**Data to process**
- Opening Delimiter -

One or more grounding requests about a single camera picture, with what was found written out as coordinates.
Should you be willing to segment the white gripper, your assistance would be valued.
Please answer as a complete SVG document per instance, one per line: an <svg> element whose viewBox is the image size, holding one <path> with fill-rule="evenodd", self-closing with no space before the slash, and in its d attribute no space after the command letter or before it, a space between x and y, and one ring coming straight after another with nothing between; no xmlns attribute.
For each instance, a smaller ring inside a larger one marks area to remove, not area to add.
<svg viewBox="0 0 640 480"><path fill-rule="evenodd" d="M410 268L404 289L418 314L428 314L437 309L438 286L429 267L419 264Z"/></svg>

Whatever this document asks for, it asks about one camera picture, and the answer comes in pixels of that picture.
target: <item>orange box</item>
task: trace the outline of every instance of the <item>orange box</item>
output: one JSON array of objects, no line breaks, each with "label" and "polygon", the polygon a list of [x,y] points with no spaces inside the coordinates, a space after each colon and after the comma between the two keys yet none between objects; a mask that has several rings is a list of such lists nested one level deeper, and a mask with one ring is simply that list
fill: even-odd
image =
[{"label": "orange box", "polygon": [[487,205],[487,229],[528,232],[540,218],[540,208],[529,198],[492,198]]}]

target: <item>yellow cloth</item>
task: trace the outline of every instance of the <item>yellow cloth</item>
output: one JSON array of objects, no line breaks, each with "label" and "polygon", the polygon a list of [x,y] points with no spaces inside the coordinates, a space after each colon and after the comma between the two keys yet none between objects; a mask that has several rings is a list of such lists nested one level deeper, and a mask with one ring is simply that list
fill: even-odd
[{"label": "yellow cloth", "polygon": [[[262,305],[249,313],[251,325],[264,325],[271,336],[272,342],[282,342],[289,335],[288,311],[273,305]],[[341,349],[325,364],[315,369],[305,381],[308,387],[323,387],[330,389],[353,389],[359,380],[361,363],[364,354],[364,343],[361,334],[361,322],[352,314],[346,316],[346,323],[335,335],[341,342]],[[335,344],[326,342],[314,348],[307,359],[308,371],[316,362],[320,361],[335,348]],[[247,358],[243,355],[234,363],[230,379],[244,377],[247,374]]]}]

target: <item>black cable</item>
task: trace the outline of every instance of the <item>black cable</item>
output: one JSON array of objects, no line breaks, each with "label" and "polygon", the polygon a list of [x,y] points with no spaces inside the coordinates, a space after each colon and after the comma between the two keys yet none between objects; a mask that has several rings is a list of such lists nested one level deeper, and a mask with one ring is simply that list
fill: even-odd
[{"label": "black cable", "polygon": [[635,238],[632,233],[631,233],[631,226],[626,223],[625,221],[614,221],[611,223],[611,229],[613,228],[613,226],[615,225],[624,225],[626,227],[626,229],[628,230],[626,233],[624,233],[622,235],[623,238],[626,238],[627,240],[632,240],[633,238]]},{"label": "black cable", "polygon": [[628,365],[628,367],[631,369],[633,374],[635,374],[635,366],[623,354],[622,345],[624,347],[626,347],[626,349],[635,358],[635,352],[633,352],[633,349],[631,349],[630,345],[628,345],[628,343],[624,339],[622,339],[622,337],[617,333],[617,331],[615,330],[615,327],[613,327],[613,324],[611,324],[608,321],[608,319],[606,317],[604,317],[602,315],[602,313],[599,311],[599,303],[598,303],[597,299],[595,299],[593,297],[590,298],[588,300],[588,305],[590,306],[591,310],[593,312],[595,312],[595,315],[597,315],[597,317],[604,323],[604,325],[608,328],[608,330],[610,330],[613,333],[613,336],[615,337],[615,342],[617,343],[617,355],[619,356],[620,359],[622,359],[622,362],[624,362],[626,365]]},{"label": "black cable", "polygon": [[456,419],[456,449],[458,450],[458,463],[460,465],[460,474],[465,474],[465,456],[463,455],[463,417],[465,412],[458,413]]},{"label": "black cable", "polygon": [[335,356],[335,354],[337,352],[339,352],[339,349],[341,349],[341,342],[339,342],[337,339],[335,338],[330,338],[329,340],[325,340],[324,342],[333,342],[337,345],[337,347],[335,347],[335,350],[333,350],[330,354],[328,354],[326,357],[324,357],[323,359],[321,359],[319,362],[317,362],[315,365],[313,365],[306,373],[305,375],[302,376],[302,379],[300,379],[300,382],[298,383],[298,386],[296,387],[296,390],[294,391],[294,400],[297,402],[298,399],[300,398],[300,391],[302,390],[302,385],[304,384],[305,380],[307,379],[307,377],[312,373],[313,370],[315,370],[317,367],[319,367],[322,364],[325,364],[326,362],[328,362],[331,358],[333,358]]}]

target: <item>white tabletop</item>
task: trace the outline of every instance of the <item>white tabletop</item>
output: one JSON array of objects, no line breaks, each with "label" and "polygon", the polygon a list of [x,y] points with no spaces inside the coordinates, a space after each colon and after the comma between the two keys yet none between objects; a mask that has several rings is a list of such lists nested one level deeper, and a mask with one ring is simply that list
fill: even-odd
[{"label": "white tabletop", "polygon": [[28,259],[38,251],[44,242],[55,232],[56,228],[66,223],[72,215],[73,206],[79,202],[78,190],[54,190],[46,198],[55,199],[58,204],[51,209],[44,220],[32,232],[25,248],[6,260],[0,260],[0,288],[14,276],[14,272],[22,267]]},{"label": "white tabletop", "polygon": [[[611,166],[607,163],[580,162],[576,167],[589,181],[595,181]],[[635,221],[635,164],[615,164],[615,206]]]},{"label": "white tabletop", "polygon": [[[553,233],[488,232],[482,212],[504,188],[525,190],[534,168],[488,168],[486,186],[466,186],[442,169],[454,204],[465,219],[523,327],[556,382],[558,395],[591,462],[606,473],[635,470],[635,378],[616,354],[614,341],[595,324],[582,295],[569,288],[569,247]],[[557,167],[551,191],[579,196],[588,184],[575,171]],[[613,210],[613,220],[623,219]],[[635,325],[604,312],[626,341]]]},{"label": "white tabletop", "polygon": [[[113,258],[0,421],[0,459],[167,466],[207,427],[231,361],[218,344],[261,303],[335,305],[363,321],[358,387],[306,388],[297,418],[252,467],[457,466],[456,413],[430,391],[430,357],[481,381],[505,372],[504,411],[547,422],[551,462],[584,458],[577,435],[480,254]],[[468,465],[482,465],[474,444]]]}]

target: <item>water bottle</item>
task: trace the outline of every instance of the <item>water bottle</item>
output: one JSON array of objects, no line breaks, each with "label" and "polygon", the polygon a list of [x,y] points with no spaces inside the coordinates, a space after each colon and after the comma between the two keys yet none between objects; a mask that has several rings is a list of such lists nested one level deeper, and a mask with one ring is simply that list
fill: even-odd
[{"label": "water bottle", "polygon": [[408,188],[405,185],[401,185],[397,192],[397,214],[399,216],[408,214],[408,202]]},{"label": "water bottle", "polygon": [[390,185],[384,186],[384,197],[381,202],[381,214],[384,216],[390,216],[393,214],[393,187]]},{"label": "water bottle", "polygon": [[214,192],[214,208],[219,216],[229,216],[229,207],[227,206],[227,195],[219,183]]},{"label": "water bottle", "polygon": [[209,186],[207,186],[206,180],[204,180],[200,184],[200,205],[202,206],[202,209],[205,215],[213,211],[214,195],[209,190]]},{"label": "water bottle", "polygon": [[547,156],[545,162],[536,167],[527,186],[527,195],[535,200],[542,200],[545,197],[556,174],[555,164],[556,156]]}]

- Closing Delimiter -

**Task prompt**
Reproduce every record above, word for word.

**Problem solution**
One or more grounding requests about a single camera picture, with what was found written out as coordinates.
Should you be willing to segment the white gripper, your assistance would be valued.
Please answer as a complete SVG document per instance, one per line: an <svg> element whose viewBox is the image size, holding one <path> with fill-rule="evenodd", self-closing with no space before the slash, and in its d attribute no space after the command letter or before it, a space between x and y, and one ring coming straight after another with nothing between; no xmlns attribute.
For each instance, a smaller ring inside a larger one marks area to remove, not area to add.
<svg viewBox="0 0 640 480"><path fill-rule="evenodd" d="M410 268L404 289L418 314L428 314L437 309L438 286L429 267L419 264Z"/></svg>

Whatever this document asks for, it asks about one camera picture, and the answer comes in pixels of that picture.
target: <item>orange box</item>
task: trace the outline of every instance of the <item>orange box</item>
output: one JSON array of objects, no line breaks, each with "label" and "polygon", the polygon a list of [x,y] points with no spaces inside the coordinates, a space after each colon and after the comma between the two keys yet none between objects; a mask that has several rings is a list of such lists nested one level deeper, and a mask with one ring is simply that list
fill: even-odd
image =
[{"label": "orange box", "polygon": [[487,205],[487,229],[528,232],[540,218],[540,208],[529,198],[492,198]]}]

target: <item>yellow cloth</item>
task: trace the outline of every instance of the <item>yellow cloth</item>
output: one JSON array of objects, no line breaks, each with "label" and "polygon", the polygon a list of [x,y] points with no spaces inside the coordinates, a space after each colon and after the comma between the two keys yet none between objects; a mask that has several rings is a list of such lists nested one level deeper, and a mask with one ring is simply that list
fill: even-odd
[{"label": "yellow cloth", "polygon": [[[262,305],[249,313],[251,325],[264,325],[271,336],[272,342],[282,342],[289,335],[288,311],[273,305]],[[341,349],[325,364],[315,369],[305,381],[308,387],[323,387],[330,389],[353,389],[359,380],[361,363],[364,354],[364,343],[361,334],[361,322],[352,314],[346,316],[346,323],[335,335],[341,342]],[[335,344],[326,342],[314,348],[307,359],[308,371],[316,362],[320,361],[335,348]],[[247,358],[243,355],[234,363],[230,379],[244,377],[247,374]]]}]

target: <item>black cable</item>
task: trace the outline of every instance of the <item>black cable</item>
output: one JSON array of objects, no line breaks, each with "label" and "polygon", the polygon a list of [x,y] points with no spaces inside the coordinates, a space after each colon and after the comma between the two keys yet none between objects; a mask that has several rings is a list of such lists nested one level deeper, and a mask with one ring is simply that list
fill: even-odd
[{"label": "black cable", "polygon": [[635,238],[632,233],[631,233],[631,226],[626,223],[625,221],[614,221],[611,223],[611,229],[613,228],[613,226],[615,225],[624,225],[626,227],[626,229],[628,230],[626,233],[624,233],[622,235],[623,238],[626,238],[627,240],[632,240],[633,238]]},{"label": "black cable", "polygon": [[628,365],[628,367],[631,369],[633,374],[635,374],[635,366],[623,354],[622,345],[624,347],[626,347],[626,349],[635,358],[635,352],[633,352],[633,349],[631,349],[630,345],[628,345],[628,343],[624,339],[622,339],[622,337],[617,333],[617,331],[615,330],[615,327],[613,327],[613,324],[611,324],[608,321],[608,319],[606,317],[604,317],[602,315],[602,313],[599,311],[599,303],[598,303],[597,299],[595,299],[593,297],[590,298],[588,300],[588,305],[590,306],[591,310],[593,312],[595,312],[595,315],[597,315],[597,317],[604,323],[604,325],[608,328],[608,330],[610,330],[613,333],[613,336],[615,337],[615,342],[617,343],[617,355],[619,356],[620,359],[622,359],[622,362],[624,362],[626,365]]},{"label": "black cable", "polygon": [[456,419],[456,449],[458,450],[458,463],[460,465],[460,474],[465,474],[465,456],[463,455],[463,417],[465,412],[458,413]]},{"label": "black cable", "polygon": [[335,356],[335,354],[337,352],[339,352],[339,349],[341,349],[341,342],[339,342],[337,339],[335,338],[330,338],[329,340],[325,340],[324,342],[333,342],[337,345],[337,347],[335,347],[335,350],[333,350],[330,354],[328,354],[326,357],[324,357],[323,359],[321,359],[319,362],[317,362],[315,365],[313,365],[306,373],[305,375],[302,376],[302,379],[300,379],[300,382],[298,383],[298,386],[296,387],[296,390],[294,391],[294,400],[297,402],[298,399],[300,398],[300,391],[302,390],[302,385],[304,384],[305,380],[307,379],[307,377],[312,373],[313,370],[315,370],[317,367],[319,367],[322,364],[325,364],[326,362],[328,362],[331,358],[333,358]]}]

target: <item>white tabletop</item>
task: trace the outline of every instance of the <item>white tabletop</item>
output: one JSON array of objects, no line breaks, each with "label" and "polygon", the polygon a list of [x,y] points with no spaces inside the coordinates, a space after each colon and after the comma between the two keys yet none between objects; a mask that has several rings is a list of such lists nested one level deeper, and a mask with one ring is simply that list
fill: even-odd
[{"label": "white tabletop", "polygon": [[28,259],[38,251],[44,242],[55,232],[56,228],[66,223],[72,215],[73,206],[79,202],[78,190],[54,190],[46,198],[55,199],[58,204],[51,209],[44,220],[32,232],[25,248],[6,260],[0,260],[0,288],[14,276],[14,272],[22,267]]},{"label": "white tabletop", "polygon": [[[611,166],[607,163],[580,162],[576,167],[589,181],[595,181]],[[635,221],[635,164],[615,164],[615,206]]]},{"label": "white tabletop", "polygon": [[[553,233],[488,232],[482,212],[504,188],[525,190],[534,168],[488,168],[486,186],[466,186],[442,169],[454,204],[465,219],[523,327],[556,382],[558,395],[591,462],[606,473],[635,470],[635,378],[616,354],[614,341],[595,324],[582,295],[569,288],[569,247]],[[557,167],[551,191],[579,196],[588,184],[575,171]],[[613,210],[613,220],[623,219]],[[635,325],[604,312],[626,341]]]},{"label": "white tabletop", "polygon": [[[113,258],[0,421],[0,459],[167,466],[207,427],[231,361],[218,344],[261,303],[335,305],[363,321],[358,387],[306,388],[297,418],[252,467],[457,466],[456,413],[430,391],[430,357],[481,381],[505,372],[504,411],[547,422],[551,462],[584,458],[577,435],[480,254]],[[468,465],[482,465],[474,444]]]}]

target: <item>water bottle</item>
task: trace the outline of every instance of the <item>water bottle</item>
output: one JSON array of objects, no line breaks, each with "label" and "polygon", the polygon a list of [x,y] points with no spaces inside the coordinates, a space after each colon and after the comma between the two keys yet none between objects; a mask that has several rings is a list of such lists nested one level deeper, and a mask with one ring is simply that list
fill: even-odd
[{"label": "water bottle", "polygon": [[408,188],[405,185],[401,185],[397,192],[397,214],[399,216],[408,214],[408,202]]},{"label": "water bottle", "polygon": [[390,185],[384,186],[384,197],[381,202],[381,214],[384,216],[390,216],[393,214],[393,187]]},{"label": "water bottle", "polygon": [[214,192],[214,208],[219,216],[229,216],[229,207],[227,206],[227,195],[219,183]]},{"label": "water bottle", "polygon": [[209,186],[207,186],[206,180],[204,180],[200,184],[200,205],[202,206],[202,209],[205,215],[213,211],[214,195],[209,190]]},{"label": "water bottle", "polygon": [[547,156],[545,162],[536,167],[527,186],[527,195],[535,200],[542,200],[545,197],[556,174],[555,164],[556,156]]}]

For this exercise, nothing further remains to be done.